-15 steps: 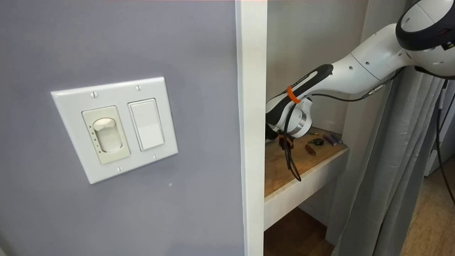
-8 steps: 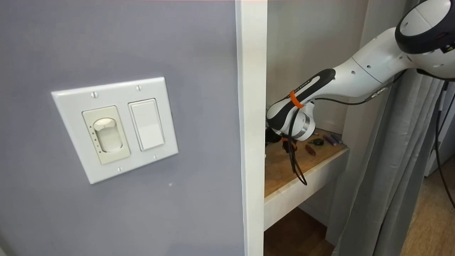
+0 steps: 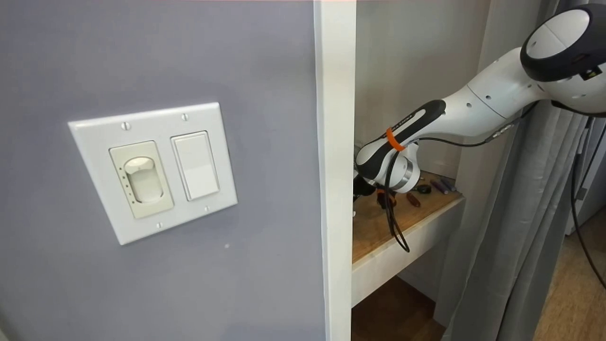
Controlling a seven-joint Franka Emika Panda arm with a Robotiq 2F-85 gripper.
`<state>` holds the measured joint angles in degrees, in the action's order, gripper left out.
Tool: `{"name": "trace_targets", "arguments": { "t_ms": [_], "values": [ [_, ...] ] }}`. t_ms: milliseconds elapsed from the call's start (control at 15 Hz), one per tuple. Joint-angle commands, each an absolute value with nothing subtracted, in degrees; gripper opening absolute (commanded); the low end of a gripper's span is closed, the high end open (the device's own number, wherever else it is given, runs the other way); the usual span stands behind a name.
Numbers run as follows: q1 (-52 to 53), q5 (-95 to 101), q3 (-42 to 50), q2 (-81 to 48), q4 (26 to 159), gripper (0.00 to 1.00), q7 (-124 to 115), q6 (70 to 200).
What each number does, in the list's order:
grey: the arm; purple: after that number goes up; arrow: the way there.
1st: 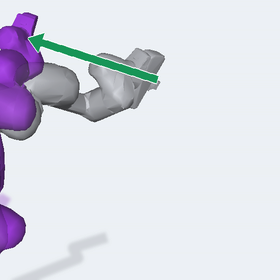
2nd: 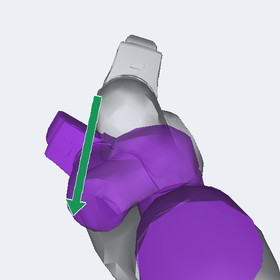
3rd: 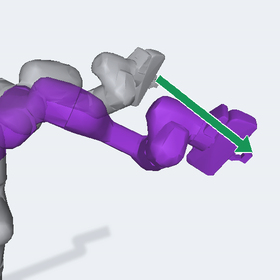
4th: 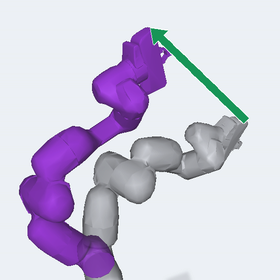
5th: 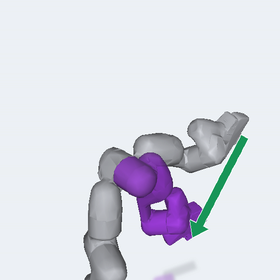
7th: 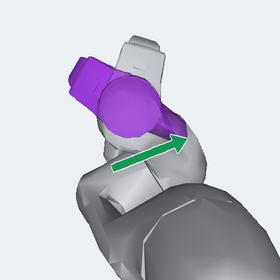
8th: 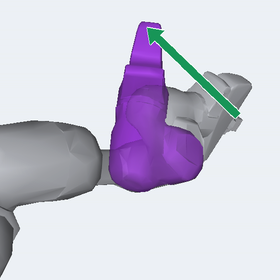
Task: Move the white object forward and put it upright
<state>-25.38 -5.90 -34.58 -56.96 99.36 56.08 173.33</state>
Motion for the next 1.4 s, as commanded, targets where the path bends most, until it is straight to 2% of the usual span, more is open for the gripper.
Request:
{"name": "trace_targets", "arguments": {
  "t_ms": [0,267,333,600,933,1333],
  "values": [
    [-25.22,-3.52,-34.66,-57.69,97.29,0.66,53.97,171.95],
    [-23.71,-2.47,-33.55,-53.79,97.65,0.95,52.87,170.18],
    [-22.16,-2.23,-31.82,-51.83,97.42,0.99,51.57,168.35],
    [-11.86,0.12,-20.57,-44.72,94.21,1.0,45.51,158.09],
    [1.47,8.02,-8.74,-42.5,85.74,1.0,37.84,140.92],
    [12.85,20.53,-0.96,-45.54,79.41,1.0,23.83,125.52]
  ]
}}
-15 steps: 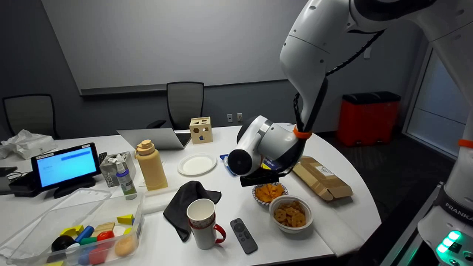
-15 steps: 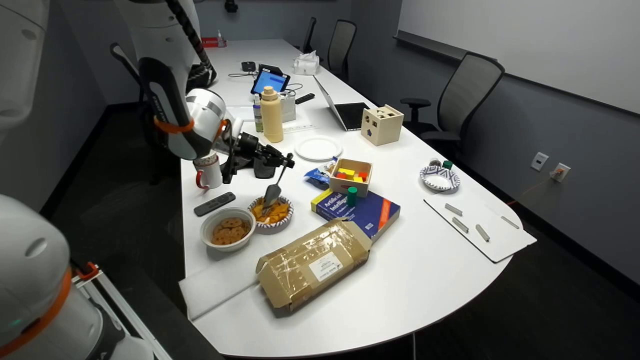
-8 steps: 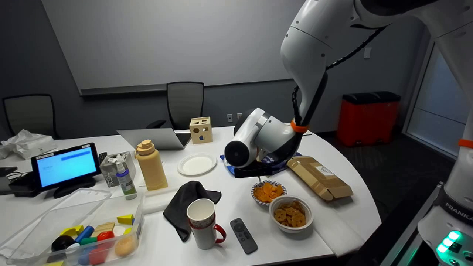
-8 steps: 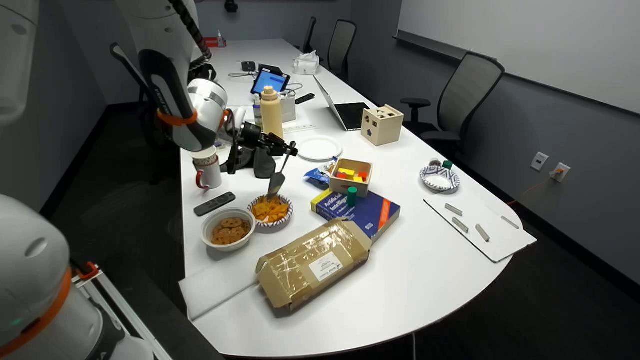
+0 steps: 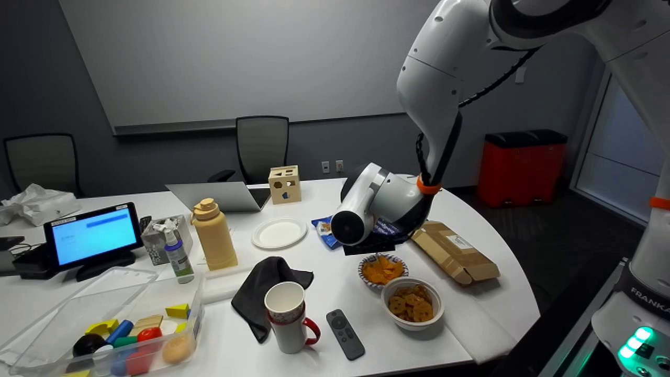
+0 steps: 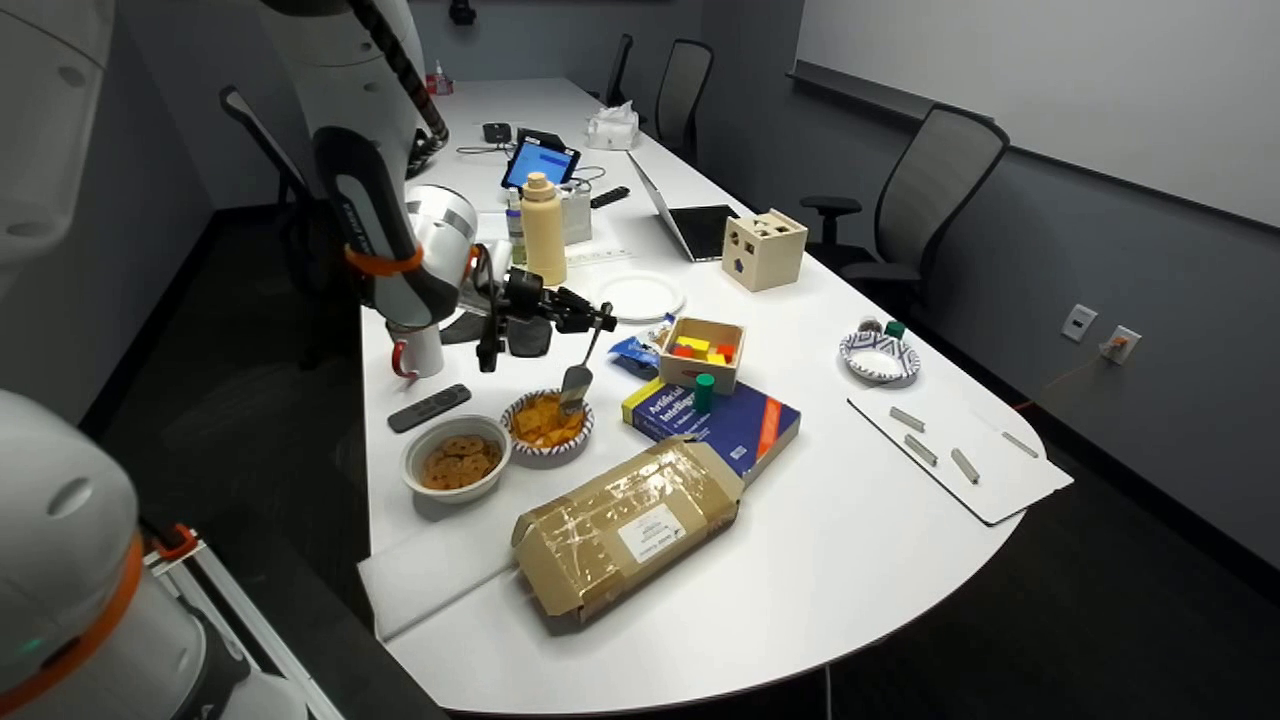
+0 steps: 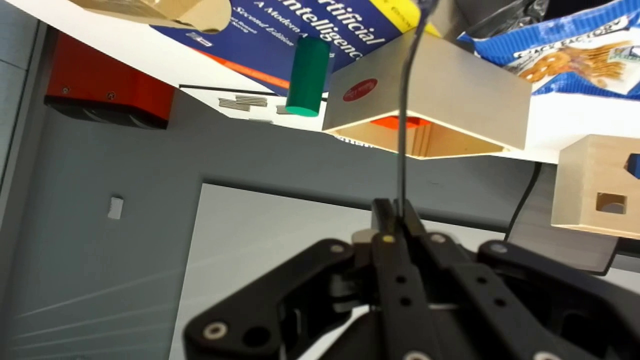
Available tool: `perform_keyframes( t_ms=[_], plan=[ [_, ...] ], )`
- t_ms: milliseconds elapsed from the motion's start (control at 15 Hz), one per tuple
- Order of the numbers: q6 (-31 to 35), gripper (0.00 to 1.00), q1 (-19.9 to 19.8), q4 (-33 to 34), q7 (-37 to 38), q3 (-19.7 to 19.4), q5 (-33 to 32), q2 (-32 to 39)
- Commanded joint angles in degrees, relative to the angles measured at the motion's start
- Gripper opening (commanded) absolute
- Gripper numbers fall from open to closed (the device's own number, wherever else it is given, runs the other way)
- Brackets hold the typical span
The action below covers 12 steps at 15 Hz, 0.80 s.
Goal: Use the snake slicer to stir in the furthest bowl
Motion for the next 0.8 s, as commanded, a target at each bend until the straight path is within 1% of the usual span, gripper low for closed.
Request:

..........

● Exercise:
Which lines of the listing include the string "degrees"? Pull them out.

● Task output:
`<state>` holds the measured joint angles in degrees, in the action's order, gripper left out.
Tool: `{"name": "trace_targets", "arguments": { "t_ms": [_], "values": [ [_, ...] ] }}`. t_ms: milliseconds elapsed from the call's start (control at 15 Hz), one per tuple. Joint-angle commands, each an absolute value with nothing subtracted, in degrees; gripper opening absolute (commanded); the low end of a gripper's span is closed, the high end open (the device's own number, wherever else it is given, runs the other way); the usual span stands behind a name.
- Commanded joint angles in degrees, relative to the angles measured at the motion's start

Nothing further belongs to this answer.